** WHAT YOU ARE ASKED TO DO **
Each entry needs to be repeated exactly, with nothing added or removed.

[Recorded data]
•••

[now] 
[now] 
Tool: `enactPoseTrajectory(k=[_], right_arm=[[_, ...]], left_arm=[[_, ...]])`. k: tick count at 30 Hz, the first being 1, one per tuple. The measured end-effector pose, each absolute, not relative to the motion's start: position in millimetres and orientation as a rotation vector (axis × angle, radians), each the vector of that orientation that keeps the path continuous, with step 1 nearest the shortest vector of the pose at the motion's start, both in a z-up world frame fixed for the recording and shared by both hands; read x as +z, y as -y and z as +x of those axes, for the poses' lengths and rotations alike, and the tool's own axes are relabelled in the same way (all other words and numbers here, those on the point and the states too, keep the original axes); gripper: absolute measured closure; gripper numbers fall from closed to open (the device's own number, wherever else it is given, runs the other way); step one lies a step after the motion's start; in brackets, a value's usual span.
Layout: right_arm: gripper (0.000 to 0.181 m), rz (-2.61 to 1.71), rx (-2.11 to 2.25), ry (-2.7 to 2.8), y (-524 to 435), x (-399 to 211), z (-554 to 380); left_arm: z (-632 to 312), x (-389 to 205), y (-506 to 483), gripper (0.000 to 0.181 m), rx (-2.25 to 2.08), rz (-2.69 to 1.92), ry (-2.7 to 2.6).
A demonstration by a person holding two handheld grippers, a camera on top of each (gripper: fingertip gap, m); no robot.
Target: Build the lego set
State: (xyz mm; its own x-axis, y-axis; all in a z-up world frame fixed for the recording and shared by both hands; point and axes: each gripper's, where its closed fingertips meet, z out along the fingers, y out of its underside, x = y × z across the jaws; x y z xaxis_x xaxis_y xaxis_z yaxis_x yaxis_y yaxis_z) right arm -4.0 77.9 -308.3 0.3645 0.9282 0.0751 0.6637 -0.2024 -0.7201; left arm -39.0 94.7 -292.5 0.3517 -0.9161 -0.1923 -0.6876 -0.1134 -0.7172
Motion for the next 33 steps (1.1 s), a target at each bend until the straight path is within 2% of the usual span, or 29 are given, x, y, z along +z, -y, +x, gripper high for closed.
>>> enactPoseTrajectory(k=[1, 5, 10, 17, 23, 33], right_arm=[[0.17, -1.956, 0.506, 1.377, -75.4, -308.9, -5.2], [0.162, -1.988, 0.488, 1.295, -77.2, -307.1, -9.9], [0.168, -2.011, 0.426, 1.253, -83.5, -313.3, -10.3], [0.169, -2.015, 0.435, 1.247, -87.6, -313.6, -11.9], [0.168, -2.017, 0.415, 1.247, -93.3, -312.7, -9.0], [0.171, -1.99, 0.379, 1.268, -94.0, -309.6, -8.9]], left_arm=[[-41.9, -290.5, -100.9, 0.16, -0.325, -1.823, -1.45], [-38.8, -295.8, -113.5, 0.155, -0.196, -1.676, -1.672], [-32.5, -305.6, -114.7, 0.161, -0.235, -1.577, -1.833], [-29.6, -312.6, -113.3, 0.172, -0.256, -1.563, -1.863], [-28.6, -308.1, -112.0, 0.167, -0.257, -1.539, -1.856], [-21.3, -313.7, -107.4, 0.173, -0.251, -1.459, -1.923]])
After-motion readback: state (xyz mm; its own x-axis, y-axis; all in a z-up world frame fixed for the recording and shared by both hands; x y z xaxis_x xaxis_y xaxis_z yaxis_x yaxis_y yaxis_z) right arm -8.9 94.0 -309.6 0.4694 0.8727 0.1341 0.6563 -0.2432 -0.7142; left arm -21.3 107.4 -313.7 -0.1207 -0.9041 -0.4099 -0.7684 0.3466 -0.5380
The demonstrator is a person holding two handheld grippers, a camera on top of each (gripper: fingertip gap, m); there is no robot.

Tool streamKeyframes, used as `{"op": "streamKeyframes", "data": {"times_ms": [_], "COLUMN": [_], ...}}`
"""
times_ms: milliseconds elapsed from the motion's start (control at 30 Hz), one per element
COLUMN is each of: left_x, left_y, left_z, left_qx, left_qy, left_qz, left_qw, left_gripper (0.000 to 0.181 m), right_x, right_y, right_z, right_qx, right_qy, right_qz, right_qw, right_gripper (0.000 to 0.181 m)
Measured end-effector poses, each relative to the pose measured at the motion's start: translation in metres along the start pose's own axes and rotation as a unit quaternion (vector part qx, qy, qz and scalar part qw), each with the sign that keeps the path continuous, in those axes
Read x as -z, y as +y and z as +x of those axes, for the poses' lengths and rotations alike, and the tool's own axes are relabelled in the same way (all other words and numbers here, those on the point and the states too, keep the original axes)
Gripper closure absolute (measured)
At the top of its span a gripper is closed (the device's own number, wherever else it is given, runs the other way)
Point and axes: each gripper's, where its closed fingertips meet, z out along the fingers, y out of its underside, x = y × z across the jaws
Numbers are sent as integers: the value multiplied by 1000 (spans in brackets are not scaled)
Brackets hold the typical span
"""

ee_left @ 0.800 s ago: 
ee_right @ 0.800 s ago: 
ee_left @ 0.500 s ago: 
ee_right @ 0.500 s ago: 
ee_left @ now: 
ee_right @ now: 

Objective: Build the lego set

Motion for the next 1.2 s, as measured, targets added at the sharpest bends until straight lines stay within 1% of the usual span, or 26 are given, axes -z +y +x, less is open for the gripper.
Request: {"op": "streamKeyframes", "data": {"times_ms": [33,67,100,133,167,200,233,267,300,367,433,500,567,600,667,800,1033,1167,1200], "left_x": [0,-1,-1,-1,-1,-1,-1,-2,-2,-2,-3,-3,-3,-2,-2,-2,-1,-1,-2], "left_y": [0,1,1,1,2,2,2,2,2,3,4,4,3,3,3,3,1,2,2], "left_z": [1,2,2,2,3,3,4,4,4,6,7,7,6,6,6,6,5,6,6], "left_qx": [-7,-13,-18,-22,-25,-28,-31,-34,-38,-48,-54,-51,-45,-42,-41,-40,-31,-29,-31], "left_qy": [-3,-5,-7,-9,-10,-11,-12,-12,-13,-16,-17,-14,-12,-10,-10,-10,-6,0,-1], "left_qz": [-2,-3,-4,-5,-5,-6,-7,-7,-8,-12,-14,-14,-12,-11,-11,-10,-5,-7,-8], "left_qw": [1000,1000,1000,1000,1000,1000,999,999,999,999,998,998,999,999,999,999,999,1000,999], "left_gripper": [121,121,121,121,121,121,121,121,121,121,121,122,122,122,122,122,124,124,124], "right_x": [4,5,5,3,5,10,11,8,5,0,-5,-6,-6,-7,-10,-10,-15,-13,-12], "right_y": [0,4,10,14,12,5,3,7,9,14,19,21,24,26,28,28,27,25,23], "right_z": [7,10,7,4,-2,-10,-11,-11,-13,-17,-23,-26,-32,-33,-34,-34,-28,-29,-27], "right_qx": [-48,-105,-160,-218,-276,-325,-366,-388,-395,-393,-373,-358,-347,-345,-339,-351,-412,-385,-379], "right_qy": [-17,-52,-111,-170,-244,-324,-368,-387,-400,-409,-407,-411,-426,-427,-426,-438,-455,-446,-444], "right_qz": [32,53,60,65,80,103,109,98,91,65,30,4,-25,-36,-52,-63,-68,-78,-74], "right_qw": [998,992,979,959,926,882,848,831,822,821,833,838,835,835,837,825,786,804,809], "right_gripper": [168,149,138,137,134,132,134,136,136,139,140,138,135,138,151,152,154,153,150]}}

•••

** SOLUTION FOR THIS EXERCISE **
[now] 
[now] 
Tool: `enactPoseTrajectory(k=[_], right_arm=[[_, ...]], left_arm=[[_, ...]])`. k: tick count at 30 Hz, the first being 1, one per tuple. The measured end-effector pose, each absolute, not relative to the motion's start: position in millimetres and orientation as a rotation vector (axis × angle, radians), each the vector of that orientation that keeps the path continuous, with step 1 nearest the shortest vector of the pose at the motion's start, both in a z-up world frame fixed for the recording and shared by both hands; read x as +z, y as -y and z as +x of those axes, for the poses' lengths and rotations alike, and the tool's own axes are relabelled in the same way (all other words and numbers here, those on the point and the states too, keep the original axes); gripper: absolute measured closure; gripper numbers fall from closed to open (the device's own number, wherever else it is given, runs the other way); step one lies a step after the motion's start; in brackets, a value's usual span.
Layout: right_arm: gripper (0.000 to 0.181 m), rz (-2.61 to 1.71), rx (-2.11 to 2.25), ry (-2.7 to 2.8), y (-524 to 435), x (-399 to 211), z (-554 to 380); left_arm: z (-632 to 312), x (-389 to 205), y (-506 to 483), gripper (0.000 to 0.181 m), rx (-2.25 to 2.08), rz (-2.69 to 1.92), ry (-2.7 to 2.6).
A demonstration by a person holding two handheld grippers, a camera on top of each (gripper: fingertip gap, m); no robot.
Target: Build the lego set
State: (xyz mm; its own x-axis, y-axis; all in a z-up world frame fixed for the recording and shared by both hands; point and axes: each gripper's, where its closed fingertips meet, z out along the fingers, y out of its underside, x = y × z across the jaws; x y z xaxis_x xaxis_y xaxis_z yaxis_x yaxis_y yaxis_z) right arm -4.0 77.9 -308.3 0.3645 0.9282 0.0751 0.6637 -0.2024 -0.7201; left arm -39.0 94.7 -292.5 0.3517 -0.9161 -0.1923 -0.6876 -0.1134 -0.7172
Motion for the next 33 steps (1.1 s), a target at each bend until the straight path is within 2% of the usual span, or 29 are given, x, y, z along +z, -y, +x, gripper high for closed.
>>> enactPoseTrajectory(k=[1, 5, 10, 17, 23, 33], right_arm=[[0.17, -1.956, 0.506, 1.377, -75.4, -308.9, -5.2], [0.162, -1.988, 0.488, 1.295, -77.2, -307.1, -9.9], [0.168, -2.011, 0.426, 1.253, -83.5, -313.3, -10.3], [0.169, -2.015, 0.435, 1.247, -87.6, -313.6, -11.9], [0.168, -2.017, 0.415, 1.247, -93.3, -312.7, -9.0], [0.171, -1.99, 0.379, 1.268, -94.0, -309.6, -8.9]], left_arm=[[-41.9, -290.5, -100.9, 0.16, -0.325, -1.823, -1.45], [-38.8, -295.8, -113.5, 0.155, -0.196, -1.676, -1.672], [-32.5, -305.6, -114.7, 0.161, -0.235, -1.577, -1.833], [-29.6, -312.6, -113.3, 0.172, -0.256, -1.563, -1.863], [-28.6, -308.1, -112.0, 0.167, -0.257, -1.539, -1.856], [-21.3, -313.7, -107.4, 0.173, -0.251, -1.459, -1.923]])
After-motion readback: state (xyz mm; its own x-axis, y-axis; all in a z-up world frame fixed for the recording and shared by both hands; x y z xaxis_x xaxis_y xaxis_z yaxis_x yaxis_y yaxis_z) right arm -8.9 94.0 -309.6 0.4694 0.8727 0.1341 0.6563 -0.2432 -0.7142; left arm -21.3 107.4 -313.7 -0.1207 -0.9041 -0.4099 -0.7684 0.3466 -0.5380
The demonstrator is a person holding two handheld grippers, a camera on top of each (gripper: fingertip gap, m); there is no robot.

Tool streamKeyframes, used as `{"op": "streamKeyframes", "data": {"times_ms": [_], "COLUMN": [_], ...}}`
"""
times_ms: milliseconds elapsed from the motion's start (control at 30 Hz), one per element
COLUMN is each of: left_x, left_y, left_z, left_qx, left_qy, left_qz, left_qw, left_gripper (0.000 to 0.181 m), right_x, right_y, right_z, right_qx, right_qy, right_qz, right_qw, right_gripper (0.000 to 0.181 m)
Measured end-effector poses, each relative to the pose measured at the motion's start: translation in metres along the start pose's own axes and rotation as a unit quaternion (vector part qx, qy, qz and scalar part qw), each with the sign that keeps the path continuous, in those axes
Read x as -z, y as +y and z as +x of those axes, for the poses' lengths and rotations alike, and the tool's own axes are relabelled in the same way (all other words and numbers here, those on the point and the states too, keep the original axes)
Gripper closure absolute (measured)
At the top of its span a gripper is closed (the device's own number, wherever else it is given, runs the other way)
Point and axes: each gripper's, where its closed fingertips meet, z out along the fingers, y out of its underside, x = y × z across the jaws
Numbers are sent as integers: the value multiplied by 1000 (spans in brackets are not scaled)
Brackets hold the typical span
"""

ee_left @ 0.800 s ago: 
ee_right @ 0.800 s ago: 
ee_left @ 0.500 s ago: 
ee_right @ 0.500 s ago: 
ee_left @ now: 
ee_right @ now: 

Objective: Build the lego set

Motion for the next 1.2 s, as measured, targets added at the sharpest bends until straight lines stay within 1% of the usual span, or 26 are given, axes -z +y +x, less is open for the gripper.
Request: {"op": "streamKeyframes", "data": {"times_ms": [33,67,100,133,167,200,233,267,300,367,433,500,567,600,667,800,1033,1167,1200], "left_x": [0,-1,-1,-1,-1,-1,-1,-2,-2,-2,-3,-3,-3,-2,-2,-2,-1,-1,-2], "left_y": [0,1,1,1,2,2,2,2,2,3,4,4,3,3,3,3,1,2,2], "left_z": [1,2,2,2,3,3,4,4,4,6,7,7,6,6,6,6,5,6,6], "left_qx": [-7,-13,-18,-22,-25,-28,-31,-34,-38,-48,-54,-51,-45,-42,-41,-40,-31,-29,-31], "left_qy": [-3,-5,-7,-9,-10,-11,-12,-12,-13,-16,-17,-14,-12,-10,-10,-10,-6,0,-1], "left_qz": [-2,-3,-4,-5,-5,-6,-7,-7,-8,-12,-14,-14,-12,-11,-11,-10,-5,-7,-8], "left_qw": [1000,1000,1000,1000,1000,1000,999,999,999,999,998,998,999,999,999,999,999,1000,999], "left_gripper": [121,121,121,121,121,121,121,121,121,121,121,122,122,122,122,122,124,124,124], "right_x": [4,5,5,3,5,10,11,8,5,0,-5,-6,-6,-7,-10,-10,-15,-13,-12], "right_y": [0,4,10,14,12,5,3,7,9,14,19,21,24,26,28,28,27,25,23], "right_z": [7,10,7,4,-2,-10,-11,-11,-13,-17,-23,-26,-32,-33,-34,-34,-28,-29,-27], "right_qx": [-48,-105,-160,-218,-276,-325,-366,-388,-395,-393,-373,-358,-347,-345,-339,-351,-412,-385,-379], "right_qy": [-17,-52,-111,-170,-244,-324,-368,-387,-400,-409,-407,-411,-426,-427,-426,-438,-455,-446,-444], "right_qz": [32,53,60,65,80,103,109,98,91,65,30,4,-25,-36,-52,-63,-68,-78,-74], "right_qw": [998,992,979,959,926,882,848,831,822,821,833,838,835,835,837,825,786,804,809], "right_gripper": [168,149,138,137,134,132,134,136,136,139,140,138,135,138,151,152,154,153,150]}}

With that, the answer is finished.